3. Panel icons would _never_ move around.

Gnome 3.x is looking good, but don't forget about the power users. I get the impression that Gnome devs think everyone is only using netbooks anymore. As a C/C++/shell developer and power user, I need the shell to do what I tell it quickly and then get out of the way so I don't even know it's there. Gnome 3.x, Unity, OS X, and Win 8 shells are all working hard to be distinctive and innovative, which is great, but not when it's in the way and interrupting my workflow. I believe that a perfectly designed shell is one that I barely know exists, I take totally for granted, and barely ever think about. My shell is not the software I want to use, it's the software that gets me to the software I want to use.
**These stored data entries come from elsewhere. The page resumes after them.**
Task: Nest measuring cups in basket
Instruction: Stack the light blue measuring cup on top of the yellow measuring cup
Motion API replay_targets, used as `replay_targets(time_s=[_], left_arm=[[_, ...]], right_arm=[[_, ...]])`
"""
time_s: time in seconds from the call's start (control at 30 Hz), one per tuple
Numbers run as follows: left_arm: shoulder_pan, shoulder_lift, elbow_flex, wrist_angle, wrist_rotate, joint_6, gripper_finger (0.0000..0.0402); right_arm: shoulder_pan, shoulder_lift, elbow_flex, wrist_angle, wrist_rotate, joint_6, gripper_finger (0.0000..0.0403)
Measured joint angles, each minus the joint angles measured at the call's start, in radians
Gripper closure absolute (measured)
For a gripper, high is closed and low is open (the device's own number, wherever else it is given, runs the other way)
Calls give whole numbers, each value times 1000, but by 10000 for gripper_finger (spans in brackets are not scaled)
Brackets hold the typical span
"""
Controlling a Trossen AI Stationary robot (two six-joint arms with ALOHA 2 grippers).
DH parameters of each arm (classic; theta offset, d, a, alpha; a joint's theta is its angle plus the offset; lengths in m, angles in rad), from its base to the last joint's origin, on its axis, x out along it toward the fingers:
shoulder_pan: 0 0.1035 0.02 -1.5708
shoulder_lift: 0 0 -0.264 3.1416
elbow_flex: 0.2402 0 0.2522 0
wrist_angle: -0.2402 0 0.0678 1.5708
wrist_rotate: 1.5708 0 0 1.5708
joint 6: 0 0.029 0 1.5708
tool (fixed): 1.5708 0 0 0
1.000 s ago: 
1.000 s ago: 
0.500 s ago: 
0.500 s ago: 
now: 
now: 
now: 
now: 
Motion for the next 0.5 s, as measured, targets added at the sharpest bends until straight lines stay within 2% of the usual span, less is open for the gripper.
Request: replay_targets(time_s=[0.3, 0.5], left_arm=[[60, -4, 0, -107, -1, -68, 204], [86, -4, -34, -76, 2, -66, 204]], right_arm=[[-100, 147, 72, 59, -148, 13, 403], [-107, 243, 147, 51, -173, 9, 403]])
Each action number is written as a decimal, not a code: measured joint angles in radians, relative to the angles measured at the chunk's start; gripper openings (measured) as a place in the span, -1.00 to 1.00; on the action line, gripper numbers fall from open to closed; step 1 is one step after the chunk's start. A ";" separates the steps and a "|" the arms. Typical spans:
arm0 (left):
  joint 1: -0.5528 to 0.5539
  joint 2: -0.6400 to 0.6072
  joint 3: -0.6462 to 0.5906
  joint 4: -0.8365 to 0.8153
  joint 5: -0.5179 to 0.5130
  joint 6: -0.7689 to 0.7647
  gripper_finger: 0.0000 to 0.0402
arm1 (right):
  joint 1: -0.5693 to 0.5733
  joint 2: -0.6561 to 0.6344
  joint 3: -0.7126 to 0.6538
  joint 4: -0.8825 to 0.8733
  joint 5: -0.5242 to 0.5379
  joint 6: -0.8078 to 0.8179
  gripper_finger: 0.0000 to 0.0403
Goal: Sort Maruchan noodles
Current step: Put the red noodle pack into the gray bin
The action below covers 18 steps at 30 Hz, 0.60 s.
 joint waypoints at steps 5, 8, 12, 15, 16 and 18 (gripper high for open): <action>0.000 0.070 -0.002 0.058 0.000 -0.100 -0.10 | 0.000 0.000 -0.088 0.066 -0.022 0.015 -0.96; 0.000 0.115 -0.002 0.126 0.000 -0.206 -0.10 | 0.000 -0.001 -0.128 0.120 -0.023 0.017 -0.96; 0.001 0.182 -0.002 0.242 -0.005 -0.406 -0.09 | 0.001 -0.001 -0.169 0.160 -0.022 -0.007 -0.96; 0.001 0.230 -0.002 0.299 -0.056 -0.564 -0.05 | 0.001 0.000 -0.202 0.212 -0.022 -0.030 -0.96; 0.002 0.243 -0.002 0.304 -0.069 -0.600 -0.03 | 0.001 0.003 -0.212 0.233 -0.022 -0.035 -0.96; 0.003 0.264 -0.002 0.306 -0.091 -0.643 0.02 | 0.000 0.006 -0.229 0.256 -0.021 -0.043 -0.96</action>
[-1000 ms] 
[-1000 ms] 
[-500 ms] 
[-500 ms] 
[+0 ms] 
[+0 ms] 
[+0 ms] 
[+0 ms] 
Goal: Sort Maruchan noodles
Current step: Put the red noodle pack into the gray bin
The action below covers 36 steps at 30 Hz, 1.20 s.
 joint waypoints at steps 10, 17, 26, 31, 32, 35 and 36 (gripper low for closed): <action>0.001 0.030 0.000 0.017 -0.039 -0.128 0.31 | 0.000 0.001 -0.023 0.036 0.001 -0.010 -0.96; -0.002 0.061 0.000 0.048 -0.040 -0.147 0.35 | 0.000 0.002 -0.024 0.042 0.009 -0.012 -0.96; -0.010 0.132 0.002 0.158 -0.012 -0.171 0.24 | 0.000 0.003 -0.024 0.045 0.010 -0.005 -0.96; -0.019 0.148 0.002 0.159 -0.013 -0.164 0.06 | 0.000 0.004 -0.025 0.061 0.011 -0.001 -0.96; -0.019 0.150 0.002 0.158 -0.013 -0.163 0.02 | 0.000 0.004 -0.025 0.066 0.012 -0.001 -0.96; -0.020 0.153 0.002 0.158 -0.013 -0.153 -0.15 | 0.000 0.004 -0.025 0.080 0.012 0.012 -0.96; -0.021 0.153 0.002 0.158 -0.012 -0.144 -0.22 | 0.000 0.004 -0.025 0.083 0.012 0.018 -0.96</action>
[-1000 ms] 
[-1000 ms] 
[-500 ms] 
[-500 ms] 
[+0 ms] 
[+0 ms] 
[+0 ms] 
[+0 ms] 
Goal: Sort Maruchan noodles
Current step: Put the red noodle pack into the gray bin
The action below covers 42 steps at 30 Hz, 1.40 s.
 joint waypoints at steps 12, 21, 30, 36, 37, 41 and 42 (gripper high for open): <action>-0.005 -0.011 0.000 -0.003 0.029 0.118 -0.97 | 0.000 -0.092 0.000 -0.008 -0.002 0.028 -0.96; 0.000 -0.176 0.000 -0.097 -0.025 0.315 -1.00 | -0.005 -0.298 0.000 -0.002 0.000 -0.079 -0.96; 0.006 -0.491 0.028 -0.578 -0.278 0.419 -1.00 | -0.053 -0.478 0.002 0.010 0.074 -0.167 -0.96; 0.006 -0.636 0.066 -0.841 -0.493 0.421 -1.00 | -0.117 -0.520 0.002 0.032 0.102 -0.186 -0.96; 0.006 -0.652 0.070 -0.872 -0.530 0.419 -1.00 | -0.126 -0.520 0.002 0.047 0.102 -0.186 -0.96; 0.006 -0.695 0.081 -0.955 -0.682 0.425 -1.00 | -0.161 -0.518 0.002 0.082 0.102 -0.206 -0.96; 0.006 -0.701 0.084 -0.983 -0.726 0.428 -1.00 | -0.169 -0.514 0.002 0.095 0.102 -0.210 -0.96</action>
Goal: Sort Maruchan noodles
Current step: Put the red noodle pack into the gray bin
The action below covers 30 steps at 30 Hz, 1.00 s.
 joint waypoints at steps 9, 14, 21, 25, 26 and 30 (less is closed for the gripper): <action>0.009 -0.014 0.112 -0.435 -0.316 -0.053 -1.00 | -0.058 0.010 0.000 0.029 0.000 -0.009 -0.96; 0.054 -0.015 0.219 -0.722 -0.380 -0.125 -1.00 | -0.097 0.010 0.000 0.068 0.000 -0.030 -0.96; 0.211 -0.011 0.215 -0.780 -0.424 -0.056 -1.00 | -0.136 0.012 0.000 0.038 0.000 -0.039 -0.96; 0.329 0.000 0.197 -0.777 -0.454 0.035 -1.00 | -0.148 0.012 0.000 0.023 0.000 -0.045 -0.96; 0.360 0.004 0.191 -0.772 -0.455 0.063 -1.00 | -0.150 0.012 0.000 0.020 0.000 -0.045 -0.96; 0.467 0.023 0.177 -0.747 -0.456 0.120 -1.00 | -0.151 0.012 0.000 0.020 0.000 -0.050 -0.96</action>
4156: Typing break break postponement policy (had to change the code when new gnome insisted that postponement be postponed 5 seconds)

Easier to hack config files

Easier way to figure things out than on forums

4157: Stop making Gnome "stupid people friendly". In gnome 3 the ability to easily customise the top toolbar was taken away, leaving blank spaces. Silly things, like the forced clock position turned me back to using 2.x where my laptop is again my own.

I would like to be able to use some of the ideas from gnome 3 in 2.x such as the notification settings and "top left" systemwide search bar.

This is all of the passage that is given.